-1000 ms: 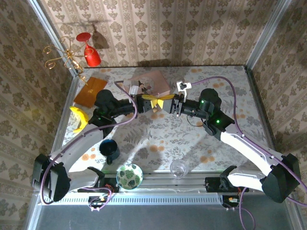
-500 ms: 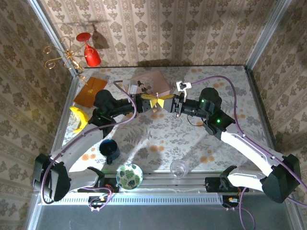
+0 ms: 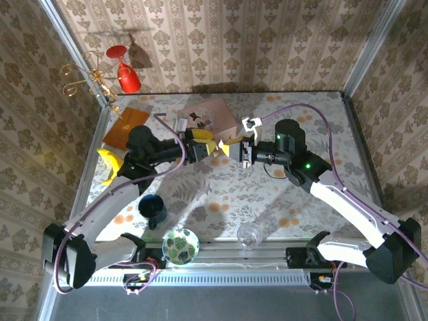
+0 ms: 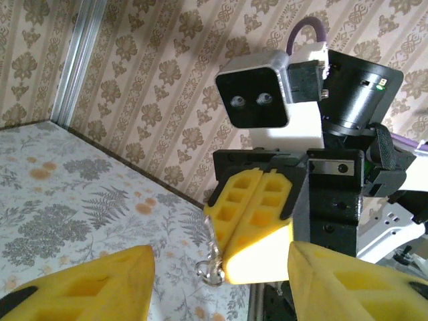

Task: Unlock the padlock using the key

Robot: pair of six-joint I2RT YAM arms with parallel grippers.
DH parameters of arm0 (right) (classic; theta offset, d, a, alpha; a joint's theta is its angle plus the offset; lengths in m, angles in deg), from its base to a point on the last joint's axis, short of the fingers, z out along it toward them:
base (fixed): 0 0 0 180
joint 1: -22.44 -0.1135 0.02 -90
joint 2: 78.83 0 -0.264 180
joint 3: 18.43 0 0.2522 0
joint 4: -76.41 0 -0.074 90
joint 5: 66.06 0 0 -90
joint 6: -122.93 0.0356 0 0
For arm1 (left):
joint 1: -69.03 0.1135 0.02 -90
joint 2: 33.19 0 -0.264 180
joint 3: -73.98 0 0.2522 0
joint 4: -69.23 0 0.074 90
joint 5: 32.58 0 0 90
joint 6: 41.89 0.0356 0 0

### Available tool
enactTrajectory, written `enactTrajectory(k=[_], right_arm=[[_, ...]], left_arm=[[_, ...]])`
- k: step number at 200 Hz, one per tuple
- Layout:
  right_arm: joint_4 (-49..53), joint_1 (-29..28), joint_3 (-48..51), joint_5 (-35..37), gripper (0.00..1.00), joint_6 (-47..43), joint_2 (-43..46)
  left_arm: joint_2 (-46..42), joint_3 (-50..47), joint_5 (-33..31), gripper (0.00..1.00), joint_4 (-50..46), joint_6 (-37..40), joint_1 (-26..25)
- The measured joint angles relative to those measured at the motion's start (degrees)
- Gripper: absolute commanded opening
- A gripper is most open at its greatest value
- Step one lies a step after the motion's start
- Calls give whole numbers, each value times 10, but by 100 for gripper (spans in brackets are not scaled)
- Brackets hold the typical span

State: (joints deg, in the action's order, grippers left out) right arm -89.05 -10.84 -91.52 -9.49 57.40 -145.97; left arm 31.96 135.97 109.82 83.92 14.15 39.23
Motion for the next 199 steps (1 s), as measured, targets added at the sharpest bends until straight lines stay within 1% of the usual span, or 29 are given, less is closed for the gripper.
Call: enactTrajectory(k=[33,73,117,126,141,165,199], right_arm=[[56,0,-40,-40,0,-16,-40],[102,0,-77,-105,0,-27,-87],[124,0,-92,-134,0,-36,-100],[125,0,-94,-137,0,-36,-101],[128,0,-95,-140,0,-36,-101],[128,1,-96,-146,0,-36,-101],[128,1,-96,-151,0,-36,-101]], left_arm=[[-9,2,2,61,-38,14,0],[-9,28,8,63,-129,45,0],[-9,38,11,64,-194,73,2],[-9,38,11,62,-202,76,3],[-9,38,11,52,-211,82,7],[-9,38,9,44,-219,84,10],[-9,38,9,26,-215,80,10]])
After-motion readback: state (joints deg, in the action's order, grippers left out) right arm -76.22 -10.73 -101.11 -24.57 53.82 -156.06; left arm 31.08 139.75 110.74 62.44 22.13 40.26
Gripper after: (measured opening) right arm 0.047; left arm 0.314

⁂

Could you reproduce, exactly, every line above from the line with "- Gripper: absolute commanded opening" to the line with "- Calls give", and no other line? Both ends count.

- Gripper: absolute commanded opening
- A gripper is most open at its greatest value
- Step one lies a step after the motion's start
- Calls give whole numbers, each value times 10, but by 100 for gripper (spans in brackets are not scaled)

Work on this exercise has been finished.